Напоследок Ягайло еще раз оглядел зал. Бюргеры-ганзейцы допились до красных рож и тихонько тянули какую-то песню, постукивая по столу днищами деревянных кружек. Типы в широкополых шляпах исчезли. Молоденький пан мирно посапывал, уронив курчавую главу на стол, прямо посереди объедков. И только монахи без особого удовольствия продолжали вкушать в углу хлеб и воду. Акимка подошел к ним, будто для благословения, и, видимо, перекинулся парой слов, но со стороны этого не было заметно.
«Ловок, черт», — с отцовской нежностью подумал Ягайло и тут же украдкой перекрестил себе рот, посетовав, что помянул к ночи нечистых.
Они поднялись по скрипучей лестнице, нашли свою комнату, занесли скарб и закрыли дверь на ключ, а потом и на тяжелый внутренний засов. От греха. Акимка снаял кафтан, стянул через голову пододетую под него кольчугу. Сбросил сапоги, повалился на тюфяк из соломы и тут же захрапел. Вот и славно, подумал Ягайло, а то с блудницами местными связываться — себе дороже. Еще подхватишь заразу какую заморскую, лечись потом от бубонов ртутью.[8] Привычным движением он раскинул на ложе свой плащ, положил в изголовье саблю, разоблачился до исподнего и провалился в вязкий, без сновидений сон.
Поднялись они засветло, наскоро перекусили хлебом, луком и сметаной и тронулись в путь. Большую часть поклажи и доспехов они оставили в комнате. На том настоял Ягайло. Кольчуга и шлем в болоте плохие помощники. Случись угодить в трясину, утянут на дно. Неплохо было б еще лаптей найти, ибо наполненные болотной водой и тиной сапоги хуже мельничного жернова на шее, да и подошва гладкая на корнях скользит, но не сыскалось.
Акимка всю дорогу то и дело прыскал в кулак, представляя себе двух витязей — простоволосых, без кольчуг и в лаптях. Его веселье было столь заразительно, что под конец и повеселел и суровый Ягайло, стал улыбаться в ответ на его безудержные приступы веселья. Так, в прекрасном расположении духа, они доехали до места. Акимка соскочил с коня и перепрыгнул через вырытую вдоль дороги канаву для стока воды.
— Вот Ягайло, смотри. Видишь, куст примят? Явно тащили что-то тяжелое. Ветви обломаны. Да часть еще примята была, потом распрямилась. А вот там дальше поляна.
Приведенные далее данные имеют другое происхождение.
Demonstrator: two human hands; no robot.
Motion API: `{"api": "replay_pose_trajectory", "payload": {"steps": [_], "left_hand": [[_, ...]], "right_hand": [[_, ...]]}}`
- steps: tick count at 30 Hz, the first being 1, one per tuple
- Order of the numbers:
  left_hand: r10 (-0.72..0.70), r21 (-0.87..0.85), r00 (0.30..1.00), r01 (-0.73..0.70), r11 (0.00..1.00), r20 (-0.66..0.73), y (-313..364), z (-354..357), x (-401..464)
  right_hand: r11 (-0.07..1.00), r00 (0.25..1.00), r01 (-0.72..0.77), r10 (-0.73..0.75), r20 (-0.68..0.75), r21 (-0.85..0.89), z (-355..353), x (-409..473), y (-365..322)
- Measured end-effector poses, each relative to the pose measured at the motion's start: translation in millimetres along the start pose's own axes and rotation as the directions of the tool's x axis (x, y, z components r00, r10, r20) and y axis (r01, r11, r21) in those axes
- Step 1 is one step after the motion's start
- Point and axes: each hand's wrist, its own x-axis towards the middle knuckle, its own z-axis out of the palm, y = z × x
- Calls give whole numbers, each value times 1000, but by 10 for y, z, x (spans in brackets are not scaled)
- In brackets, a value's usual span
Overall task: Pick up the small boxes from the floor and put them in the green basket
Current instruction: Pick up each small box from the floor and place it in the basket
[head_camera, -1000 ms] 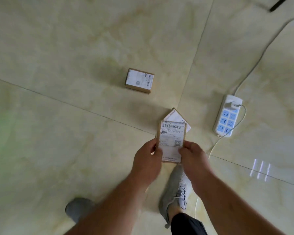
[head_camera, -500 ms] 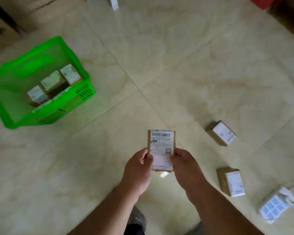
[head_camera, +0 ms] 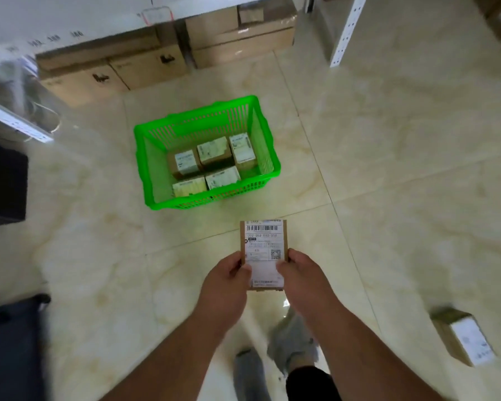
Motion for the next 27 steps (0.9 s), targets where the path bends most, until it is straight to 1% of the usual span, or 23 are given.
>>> {"api": "replay_pose_trajectory", "payload": {"steps": [5,10,15,17,20,23,27], "left_hand": [[-54,-10,994,53,999,-90,322,-339,383],[-59,58,991,66,996,-116,582,-586,834],[-92,-18,978,90,996,-189,724,-855,1276],[-112,-90,970,95,991,-216,718,-1015,1488],[-154,-120,963,130,984,-219,641,-1336,1860],[-156,-61,968,146,987,-199,612,-1702,2214],[-225,-26,961,224,974,-161,450,-2121,2697]], "right_hand": [[1000,996,23,-24,91,9,127,389,-525],[998,988,48,-41,148,-41,193,809,-1013],[996,986,58,-48,161,-61,451,1241,-1406],[997,987,64,-58,149,-35,625,1406,-1543],[998,988,69,-66,137,-12,948,1674,-1736],[998,988,63,-60,144,-17,1307,1970,-1897],[999,987,1,6,160,-42,1815,2421,-2052]]}}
Ягайло, не говоря ни слова, тронул бока Буяна коленями. Конь разбежался в два шага и прыгнул через канаву, раздвигая крепкой грудью подлесок. Проскакал с десяток локтей и вынес всадника на поляну, не видную с дороги. По образовавшейся просеке туда же вбежал Акимка, продолжая рассказывать и показывать, как было:
— А вот тут стрела лежала, та, что с кровью, видать, раненого тут клали. И обрывки были тут, наверное, рубаху рвали, кровь остановить. А вторая-то стрела там, у дороги, в канаве плавала. Кто-то хотел, чтоб мы сразу на болотников грешили.
Ягайло соскользнул с коня и присел, разминая затекшие слегка ноги.
— Две стрелы обронили как бы случайно, а остальные-то собрали. В обозе дюжины две народу было, значит, и стрел должны были выпустить немало, чтоб всех порешить. Люди лихие тут не просто в засаде сидели, поджидая телегу с купцом каким-нибудь одиноким или паломников безответных. Ни кострища тут, ни шалашика завалящего. Даже гадить в кусты никто не отходил. — Акимку буквально трясло от охотничьего азарта. — Будто специально для того мешок принесли. — Отрок засмеялся, в красках представив себе эту картину.